#### [Activity]
Copy every entry verbatim and skip the pictures.

____ Material provided

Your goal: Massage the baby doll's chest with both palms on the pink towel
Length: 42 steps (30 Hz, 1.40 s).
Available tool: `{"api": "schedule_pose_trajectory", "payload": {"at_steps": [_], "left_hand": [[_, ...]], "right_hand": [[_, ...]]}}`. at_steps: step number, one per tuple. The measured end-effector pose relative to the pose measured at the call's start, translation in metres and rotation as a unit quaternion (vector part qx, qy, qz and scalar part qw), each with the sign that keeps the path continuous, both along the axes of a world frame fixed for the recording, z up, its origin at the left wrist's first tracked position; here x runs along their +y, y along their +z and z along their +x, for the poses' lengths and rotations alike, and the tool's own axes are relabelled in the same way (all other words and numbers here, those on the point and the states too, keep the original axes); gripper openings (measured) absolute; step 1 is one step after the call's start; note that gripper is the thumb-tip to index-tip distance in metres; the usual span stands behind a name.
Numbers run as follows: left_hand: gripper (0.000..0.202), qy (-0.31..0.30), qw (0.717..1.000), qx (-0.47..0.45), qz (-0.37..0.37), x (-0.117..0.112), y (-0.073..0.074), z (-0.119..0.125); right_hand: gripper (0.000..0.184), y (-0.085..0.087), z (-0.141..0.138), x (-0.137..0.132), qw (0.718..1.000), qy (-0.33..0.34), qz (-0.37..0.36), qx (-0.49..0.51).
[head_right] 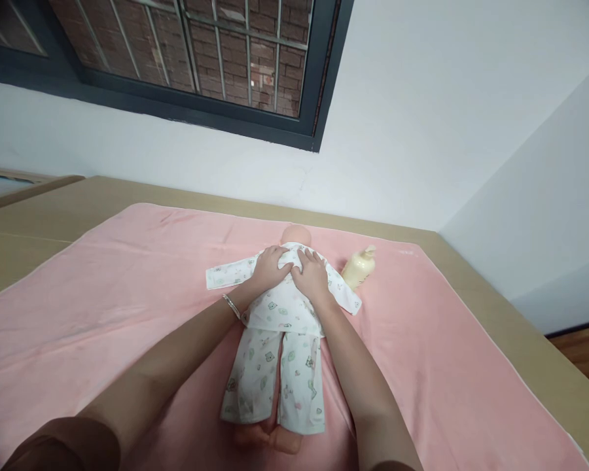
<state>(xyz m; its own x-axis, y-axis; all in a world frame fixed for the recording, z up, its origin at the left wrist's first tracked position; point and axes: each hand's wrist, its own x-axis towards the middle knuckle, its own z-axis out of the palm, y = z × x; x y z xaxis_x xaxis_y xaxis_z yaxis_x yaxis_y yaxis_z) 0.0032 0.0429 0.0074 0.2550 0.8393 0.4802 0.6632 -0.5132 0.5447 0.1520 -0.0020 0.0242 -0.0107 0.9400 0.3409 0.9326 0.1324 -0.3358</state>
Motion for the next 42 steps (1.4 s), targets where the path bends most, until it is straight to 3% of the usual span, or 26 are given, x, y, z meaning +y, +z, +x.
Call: {"api": "schedule_pose_trajectory", "payload": {"at_steps": [6,11,15,19,25,31,34,38,42], "left_hand": [[0.034,-0.026,0.999,-0.028,0.019,0.003,-0.003,-0.001],[0.025,-0.035,0.997,-0.046,0.058,0.003,-0.004,-0.001],[0.017,-0.014,0.995,-0.038,0.093,-0.005,-0.003,0.000],[0.013,0.026,0.994,-0.019,0.102,-0.012,-0.001,0.002],[0.023,0.059,0.997,0.015,0.052,-0.014,0.005,0.001],[0.031,-0.004,0.999,0.027,0.042,-0.003,0.000,0.000],[0.025,-0.017,0.998,0.010,0.060,-0.001,-0.003,0.000],[0.010,0.010,0.996,0.003,0.088,-0.005,-0.005,0.000],[0.012,0.060,0.994,0.004,0.094,-0.012,-0.004,0.002]], "right_hand": [[0.055,0.000,0.000,0.000,1.000,0.012,-0.008,0.005],[0.050,-0.003,-0.001,-0.001,0.999,0.023,0.036,0.004],[0.044,-0.005,-0.005,-0.004,0.996,0.022,0.082,-0.003],[0.037,-0.007,-0.008,-0.008,0.993,-0.023,0.112,-0.008],[0.044,-0.002,-0.009,-0.009,0.996,-0.056,0.062,-0.019],[0.053,0.003,-0.004,-0.003,0.999,-0.023,0.011,-0.022],[0.051,0.001,-0.004,-0.003,0.999,-0.019,0.013,-0.023],[0.040,-0.004,-0.007,-0.007,0.998,-0.034,0.056,-0.018],[0.034,-0.006,-0.013,-0.012,0.994,-0.074,0.086,0.001]]}}
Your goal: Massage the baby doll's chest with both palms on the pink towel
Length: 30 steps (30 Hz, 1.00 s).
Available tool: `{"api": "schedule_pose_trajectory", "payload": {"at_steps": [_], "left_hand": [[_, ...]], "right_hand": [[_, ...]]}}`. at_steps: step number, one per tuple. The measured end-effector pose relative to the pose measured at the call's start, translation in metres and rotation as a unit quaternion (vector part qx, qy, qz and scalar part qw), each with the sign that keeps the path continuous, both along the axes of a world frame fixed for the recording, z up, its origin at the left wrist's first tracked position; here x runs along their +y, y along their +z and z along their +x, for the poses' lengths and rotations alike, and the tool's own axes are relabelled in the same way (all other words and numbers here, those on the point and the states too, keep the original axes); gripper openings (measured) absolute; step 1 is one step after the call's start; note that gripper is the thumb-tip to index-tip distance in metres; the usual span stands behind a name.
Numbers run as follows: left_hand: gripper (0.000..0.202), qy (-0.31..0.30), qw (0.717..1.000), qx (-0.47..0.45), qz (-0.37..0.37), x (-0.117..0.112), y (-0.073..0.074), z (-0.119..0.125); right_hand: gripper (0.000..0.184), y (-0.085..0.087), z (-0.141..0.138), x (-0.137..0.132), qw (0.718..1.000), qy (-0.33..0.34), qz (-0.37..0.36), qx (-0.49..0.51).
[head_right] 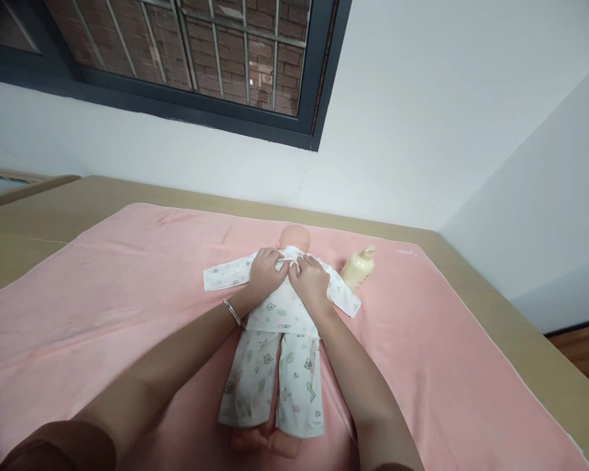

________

#### [Output]
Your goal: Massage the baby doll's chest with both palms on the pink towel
Length: 42 steps (30 Hz, 1.40 s).
Available tool: `{"api": "schedule_pose_trajectory", "payload": {"at_steps": [_], "left_hand": [[_, ...]], "right_hand": [[_, ...]]}}`. at_steps: step number, one per tuple. The measured end-effector pose relative to the pose measured at the call's start, translation in metres and rotation as a unit quaternion (vector part qx, qy, qz and scalar part qw), each with the sign that keeps the path continuous, both along the axes of a world frame fixed for the recording, z up, its origin at the left wrist's first tracked position; here x runs along their +y, y along their +z and z along their +x, for the poses' lengths and rotations alike, and the tool's own axes are relabelled in the same way (all other words and numbers here, those on the point and the states too, keep the original axes); gripper openings (measured) absolute; step 1 is one step after the call's start; note that gripper is the thumb-tip to index-tip distance in metres; the usual span stands behind a name.
Numbers run as follows: left_hand: gripper (0.000..0.202), qy (-0.31..0.30), qw (0.717..1.000), qx (-0.47..0.45), qz (-0.37..0.37), x (-0.117..0.112), y (-0.073..0.074), z (-0.119..0.125); right_hand: gripper (0.000..0.184), y (-0.085..0.087), z (-0.141..0.138), x (-0.137..0.132), qw (0.718..1.000), qy (-0.33..0.34), qz (-0.37..0.36), qx (-0.49..0.51).
[head_right] 
<state>(xyz m; its own x-axis, y-axis; all in a world frame fixed for the recording, z up, its origin at the left wrist's first tracked position; point and axes: each hand's wrist, its own x-axis towards the middle knuckle, its own z-axis out of the palm, y = z × x; x y z xaxis_x xaxis_y xaxis_z yaxis_x yaxis_y yaxis_z) 0.0032 0.0429 0.0074 0.2550 0.8393 0.4802 0.6632 -0.5132 0.5447 0.1520 -0.0020 0.0242 -0.0107 0.9400 0.3409 0.9326 0.1324 -0.3358</state>
Motion for the next 42 steps (1.4 s), targets where the path bends most, until it is straight to 3% of the usual span, or 26 are given, x, y, z meaning +y, +z, +x.
Call: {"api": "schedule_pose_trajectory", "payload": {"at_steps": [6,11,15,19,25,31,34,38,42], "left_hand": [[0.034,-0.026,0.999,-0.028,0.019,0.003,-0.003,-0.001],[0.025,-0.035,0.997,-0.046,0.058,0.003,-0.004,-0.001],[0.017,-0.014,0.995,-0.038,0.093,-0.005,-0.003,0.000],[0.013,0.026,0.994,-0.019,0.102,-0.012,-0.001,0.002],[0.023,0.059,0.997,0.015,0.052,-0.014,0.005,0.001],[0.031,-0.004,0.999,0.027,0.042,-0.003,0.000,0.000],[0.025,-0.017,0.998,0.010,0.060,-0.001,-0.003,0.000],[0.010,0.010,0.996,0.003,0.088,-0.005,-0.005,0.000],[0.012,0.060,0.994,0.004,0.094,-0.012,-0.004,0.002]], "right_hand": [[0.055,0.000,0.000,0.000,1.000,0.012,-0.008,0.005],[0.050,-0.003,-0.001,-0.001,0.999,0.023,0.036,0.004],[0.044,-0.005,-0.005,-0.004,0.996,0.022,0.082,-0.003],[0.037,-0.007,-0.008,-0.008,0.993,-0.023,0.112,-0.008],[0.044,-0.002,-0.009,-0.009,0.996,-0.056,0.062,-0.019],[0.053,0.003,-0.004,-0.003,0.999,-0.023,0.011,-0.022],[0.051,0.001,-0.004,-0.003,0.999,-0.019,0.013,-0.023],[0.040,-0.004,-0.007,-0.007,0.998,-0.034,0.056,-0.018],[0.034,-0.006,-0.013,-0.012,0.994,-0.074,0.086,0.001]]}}
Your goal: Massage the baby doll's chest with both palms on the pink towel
Length: 30 steps (30 Hz, 1.00 s).
Available tool: `{"api": "schedule_pose_trajectory", "payload": {"at_steps": [_], "left_hand": [[_, ...]], "right_hand": [[_, ...]]}}`. at_steps: step number, one per tuple. The measured end-effector pose relative to the pose measured at the call's start, translation in metres and rotation as a unit quaternion (vector part qx, qy, qz and scalar part qw), each with the sign that keeps the path continuous, both along the axes of a world frame fixed for the recording, z up, its origin at the left wrist's first tracked position; here x runs along their +y, y along their +z and z along their +x, for the poses' lengths and rotations alike, and the tool's own axes are relabelled in the same way (all other words and numbers here, those on the point and the states too, keep the original axes); gripper openings (measured) absolute; step 1 is one step after the call's start; note that gripper is the thumb-tip to index-tip distance in metres; the usual span stands behind a name.
Numbers run as follows: left_hand: gripper (0.000..0.202), qy (-0.31..0.30), qw (0.717..1.000), qx (-0.47..0.45), qz (-0.37..0.37), x (-0.117..0.112), y (-0.073..0.074), z (-0.119..0.125); right_hand: gripper (0.000..0.184), y (-0.085..0.087), z (-0.141..0.138), x (-0.137..0.132), qw (0.718..1.000), qy (-0.33..0.34), qz (-0.37..0.36), qx (-0.49..0.51).
[head_right] 

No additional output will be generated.